→ DESCRIPTION OF THE TASK: Of the entries below, restate word for word only the section that runs from the line with "If you would" to the line with "For every instance, count", counting both ends.

SOURCE INFORMATION Block Start

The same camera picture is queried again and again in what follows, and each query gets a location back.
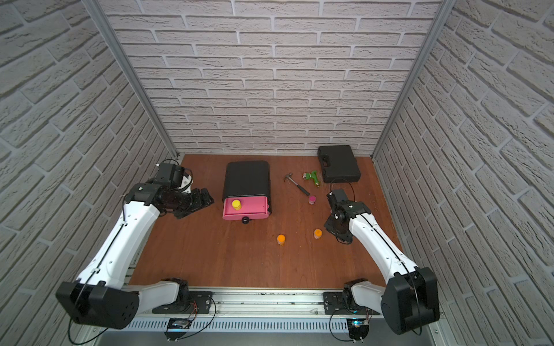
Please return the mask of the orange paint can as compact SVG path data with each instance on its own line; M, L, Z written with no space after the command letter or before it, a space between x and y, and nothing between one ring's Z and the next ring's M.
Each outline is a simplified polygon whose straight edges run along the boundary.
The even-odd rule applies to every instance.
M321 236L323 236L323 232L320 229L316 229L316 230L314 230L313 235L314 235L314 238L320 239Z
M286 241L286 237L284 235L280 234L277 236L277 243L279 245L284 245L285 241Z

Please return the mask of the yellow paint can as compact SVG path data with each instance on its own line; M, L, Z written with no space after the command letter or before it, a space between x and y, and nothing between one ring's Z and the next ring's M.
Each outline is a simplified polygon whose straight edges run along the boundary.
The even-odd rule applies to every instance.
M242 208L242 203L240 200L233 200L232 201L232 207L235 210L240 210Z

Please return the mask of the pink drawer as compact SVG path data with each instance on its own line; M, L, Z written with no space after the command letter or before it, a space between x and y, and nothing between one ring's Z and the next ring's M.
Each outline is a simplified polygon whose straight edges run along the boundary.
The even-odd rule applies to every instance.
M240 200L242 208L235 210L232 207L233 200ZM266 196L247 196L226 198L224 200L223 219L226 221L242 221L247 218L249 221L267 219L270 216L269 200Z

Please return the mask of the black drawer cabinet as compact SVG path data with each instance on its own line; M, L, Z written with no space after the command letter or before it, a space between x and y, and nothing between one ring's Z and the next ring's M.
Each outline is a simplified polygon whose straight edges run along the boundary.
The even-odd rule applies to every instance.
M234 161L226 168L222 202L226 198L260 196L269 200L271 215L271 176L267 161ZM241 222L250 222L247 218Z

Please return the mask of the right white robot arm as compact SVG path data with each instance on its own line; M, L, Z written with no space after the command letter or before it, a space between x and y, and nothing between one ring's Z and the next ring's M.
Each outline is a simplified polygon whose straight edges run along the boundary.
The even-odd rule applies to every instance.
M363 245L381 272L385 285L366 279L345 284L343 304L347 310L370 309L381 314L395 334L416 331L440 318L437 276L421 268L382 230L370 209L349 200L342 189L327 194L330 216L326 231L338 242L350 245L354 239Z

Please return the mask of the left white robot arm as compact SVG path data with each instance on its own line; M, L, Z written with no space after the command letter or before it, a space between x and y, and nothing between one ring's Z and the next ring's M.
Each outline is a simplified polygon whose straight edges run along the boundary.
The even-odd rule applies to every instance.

SOURCE INFORMATION Block End
SOURCE INFORMATION Block Start

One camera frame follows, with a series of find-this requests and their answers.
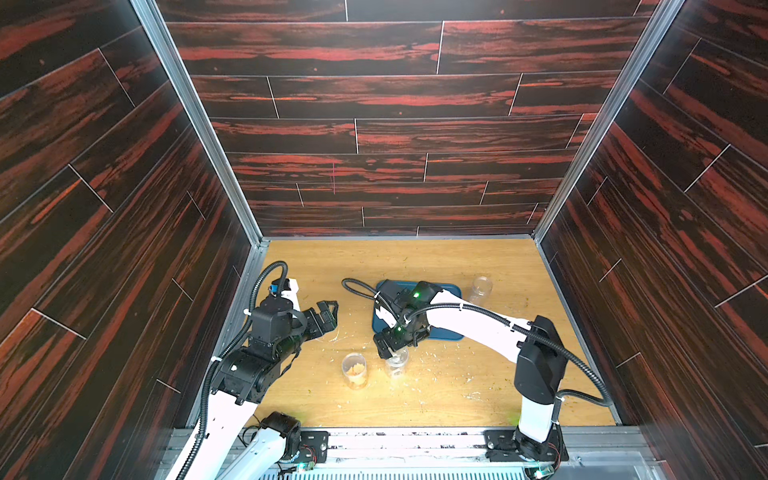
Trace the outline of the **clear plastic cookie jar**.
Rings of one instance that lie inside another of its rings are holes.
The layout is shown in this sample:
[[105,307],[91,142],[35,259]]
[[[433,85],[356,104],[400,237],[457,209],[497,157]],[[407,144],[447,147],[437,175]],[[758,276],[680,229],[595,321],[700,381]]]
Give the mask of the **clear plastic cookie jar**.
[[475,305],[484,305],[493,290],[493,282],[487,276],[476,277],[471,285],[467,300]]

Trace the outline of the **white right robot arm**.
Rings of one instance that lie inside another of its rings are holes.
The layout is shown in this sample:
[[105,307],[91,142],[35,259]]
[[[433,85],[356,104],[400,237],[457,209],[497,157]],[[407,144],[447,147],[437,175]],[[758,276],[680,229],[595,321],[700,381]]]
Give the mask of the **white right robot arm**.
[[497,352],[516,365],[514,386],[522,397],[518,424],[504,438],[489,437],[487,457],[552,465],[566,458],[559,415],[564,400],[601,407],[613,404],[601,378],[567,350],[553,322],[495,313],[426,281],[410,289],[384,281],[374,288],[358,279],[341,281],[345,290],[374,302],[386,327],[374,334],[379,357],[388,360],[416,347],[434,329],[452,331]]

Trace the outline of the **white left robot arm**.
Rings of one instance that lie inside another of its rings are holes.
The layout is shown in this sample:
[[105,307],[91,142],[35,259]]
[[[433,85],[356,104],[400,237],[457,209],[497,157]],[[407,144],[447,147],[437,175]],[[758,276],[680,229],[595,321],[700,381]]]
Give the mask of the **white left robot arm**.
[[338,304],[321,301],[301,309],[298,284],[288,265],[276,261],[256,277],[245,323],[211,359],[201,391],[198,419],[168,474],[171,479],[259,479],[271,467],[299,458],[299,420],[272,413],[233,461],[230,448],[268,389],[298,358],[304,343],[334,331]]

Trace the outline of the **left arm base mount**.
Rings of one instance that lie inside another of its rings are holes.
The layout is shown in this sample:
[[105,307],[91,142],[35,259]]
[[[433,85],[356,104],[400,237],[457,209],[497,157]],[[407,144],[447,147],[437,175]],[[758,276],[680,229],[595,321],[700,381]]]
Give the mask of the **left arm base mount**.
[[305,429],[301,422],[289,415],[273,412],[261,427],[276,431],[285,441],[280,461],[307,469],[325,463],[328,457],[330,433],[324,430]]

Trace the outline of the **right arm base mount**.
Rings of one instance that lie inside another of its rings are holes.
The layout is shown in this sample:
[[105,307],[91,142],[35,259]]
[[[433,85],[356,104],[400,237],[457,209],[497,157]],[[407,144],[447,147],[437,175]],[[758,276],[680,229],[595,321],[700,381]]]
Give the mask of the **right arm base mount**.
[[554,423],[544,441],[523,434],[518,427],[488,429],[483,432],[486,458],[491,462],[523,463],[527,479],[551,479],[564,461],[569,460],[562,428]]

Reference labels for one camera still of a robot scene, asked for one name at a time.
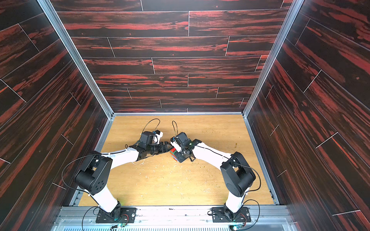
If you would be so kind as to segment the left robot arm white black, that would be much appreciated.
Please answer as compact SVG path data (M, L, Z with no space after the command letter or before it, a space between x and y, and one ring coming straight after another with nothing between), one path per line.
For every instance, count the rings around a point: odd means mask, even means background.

SOURCE INFORMATION Block End

→ SOLUTION TO THIS TASK:
If you would be so kind as to segment the left robot arm white black, that would be much appreciated.
Please answer as compact SVG path data (M, L, Z with no space after the command letter or before it, a space between x and y, and one ring coming straight after another with nothing between), one path per line.
For every instance, count the rings around a point: odd means mask, even means background.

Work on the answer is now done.